Unter (Zen-)Buddhisten, die besonderen Wert auf die Einhaltung der sîla, der Verhaltenregeln, legen, findet man häufig die Tendenz, die sechs Tugenden (paramita: Freigebigkeit, Sittlichkeit, Geduld, Bemühen, Meditation, Weisheit) nebeneinanderzustellen. Wie wir jedoch im Herzsutra lesen, ist die Weisheit das wesentliche Element: "Das Weisheits-Paramita ist das große Mantra, das wunderbare Mantra, das höchste Mantra, das alles Leiden beenden kann." Damit ist das Leiden der Illusion gemeint. Weisheit verschafft einen klaren Blick. Weder die Sittlichkeit noch die Geduld noch die Meditation allein  - oder auch gemeinsam - sind also dazu in der Lage, und man sollte nicht glauben, dass sie unabdingbar zur Weisheit führten (eine solch stufenweise Entwicklung wird jedoch häufig von Anhängern des tibetischen Buddhismus postuliert).

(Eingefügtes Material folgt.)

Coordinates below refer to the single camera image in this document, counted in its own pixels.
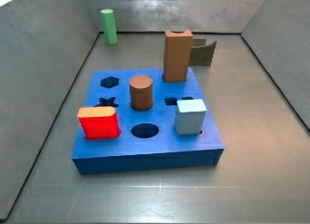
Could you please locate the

   In seinem Theaterstück über den 6. Patriarchen Huineng hat es der chinesische Literaturnobelpreisträger Gao Xingjian schön zusammengefasst. Er verweist hier explizit die Spendenwilligkeit oder Freigebigkeit (dana) in ihre Schranken, indem er Huineng dessen Lehre zusammenfassen lässt:
   "Tempel bauen, Spenden geben und jemanden unterstützen sind bloß verdienstvolle Werke. Doch wahres Verdienst liegt im Dharma-Körper, nicht auf jenem Feld der Verdienste. Unsere Natur zu verwirklichen heißt gong, Gleichberechtigung und Rechtschaffenheit sind de. Zusammen bilden sie gongde, was Verdienste bedeutet. In unserem Herzen sollten wir die Buddha-Natur erkennen, in unserem Verhalten respektvoll sein. MIT ALL UNSEREN GEDANKEN sollten wir Gleichberechtigung und Rechtschaffenheit stützen, dann werden die Verdienste reichlich sein."
   Selbst dieses fiktive Theaterstück erfasst also den Unterschied: Die Weisheit liegt in den Gedanken und ist nicht zuallererst ein bestimmtes, leicht als buddhistisch korrekt einzuordnendes Tun. Erst aus der Weisheit entsteht das rechte Tun.